Mehmet Abbasoğlu is a Turkish business executive, CEO and a board member of Petrol Ofisi Grubu, an energy infrastructure group in Turkey, president of the Petroleum, Industry, and E-Mobility Association (PETDER).

== Biography ==
He completed his studies at Macalester College, earning a bachelor's degree in mathematics, economics, and business from 1989 to 1992. He holds a Master of Business Administration (MBA) degree from Harvard Business School, which he obtained from 1994 to 1996.

Abbasoğlu began his career in 1992 as an investment banker at Dain Bosworth in the US. In 1996, he relocated from New York to London, where he continued his career as an associate executive and vice president at Merrill Lynch and Salomon Brothers International till 2002.
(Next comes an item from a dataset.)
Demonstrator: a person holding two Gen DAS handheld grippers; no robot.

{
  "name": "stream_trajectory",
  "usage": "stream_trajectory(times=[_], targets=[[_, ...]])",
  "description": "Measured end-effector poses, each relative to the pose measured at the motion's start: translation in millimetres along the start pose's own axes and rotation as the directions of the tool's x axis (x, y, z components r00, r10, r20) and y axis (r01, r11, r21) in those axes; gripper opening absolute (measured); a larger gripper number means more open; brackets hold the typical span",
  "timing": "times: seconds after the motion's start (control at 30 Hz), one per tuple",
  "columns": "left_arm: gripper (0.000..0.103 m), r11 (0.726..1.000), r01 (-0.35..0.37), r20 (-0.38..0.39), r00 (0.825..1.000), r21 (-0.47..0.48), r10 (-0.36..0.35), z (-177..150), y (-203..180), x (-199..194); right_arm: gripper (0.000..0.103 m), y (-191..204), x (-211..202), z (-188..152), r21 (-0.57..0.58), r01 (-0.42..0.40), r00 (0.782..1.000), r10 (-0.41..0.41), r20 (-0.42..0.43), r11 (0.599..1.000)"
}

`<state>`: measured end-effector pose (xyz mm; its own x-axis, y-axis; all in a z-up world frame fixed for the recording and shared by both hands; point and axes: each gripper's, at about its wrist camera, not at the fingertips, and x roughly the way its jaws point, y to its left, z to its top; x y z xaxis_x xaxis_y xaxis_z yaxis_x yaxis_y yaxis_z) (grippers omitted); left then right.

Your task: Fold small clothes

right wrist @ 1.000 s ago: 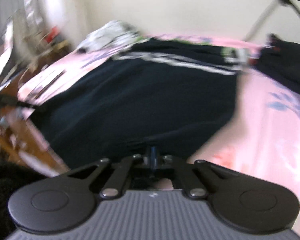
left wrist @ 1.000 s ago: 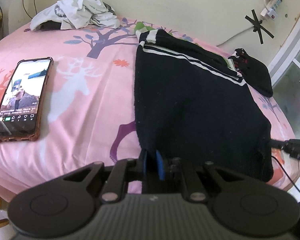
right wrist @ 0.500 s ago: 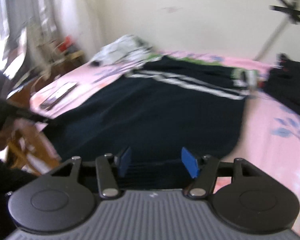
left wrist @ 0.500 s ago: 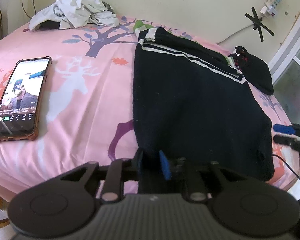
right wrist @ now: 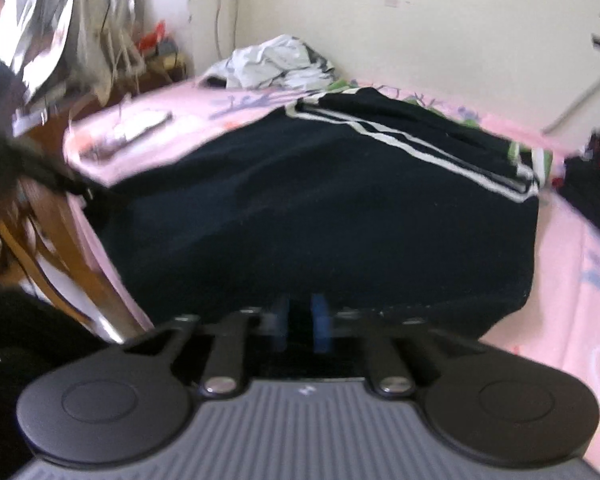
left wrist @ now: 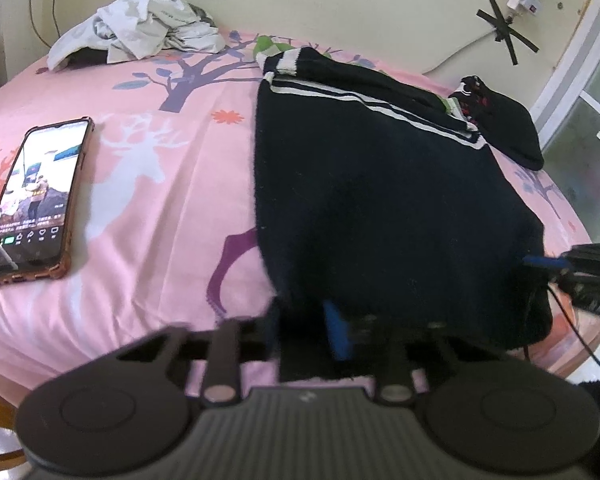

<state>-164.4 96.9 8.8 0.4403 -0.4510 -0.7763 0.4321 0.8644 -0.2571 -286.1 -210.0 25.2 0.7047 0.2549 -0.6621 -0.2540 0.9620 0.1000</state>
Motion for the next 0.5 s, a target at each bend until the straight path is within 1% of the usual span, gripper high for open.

From 2002 to 2007, he was a director and advisor to the board at Turkcell and Çukurova Holding. Between 2007 and 2016, he was an executive director and managing director at J.P. Morgan, Macquarie Capital Advisers and Société Générale, respectively.

In 2016, Abbasoğlu joined Vitol, a global energy and commodity trading company, to oversee the acquisition process of Petrol Ofisi. Since September 2022, he has been the CEO and a board member of Petrol Ofisi Group, led and oversaw the process through which Petrol Ofisi acquired BP’s fuel operations in Turkey.

On April 17, 2025, Mehmet Abbasoğlu was elected as the new president of the Board of Directors of the Petroleum Industry and E-Mobility Association (PETDER) for the 2025–2027 term.

Abbasoğlu also is the chair of E-Power Enerji A.Ş., OfisFinans Finansman A.Ş., PO Finans ve Teknoloji A.Ş. and Rune Technologies Bilişim Hizmetleri A.Ş., all wholly owned subsidiaries of the Petrol Ofisi Group.

He is a collector of contemporary art, and a member of the board of directors of SAHA Association.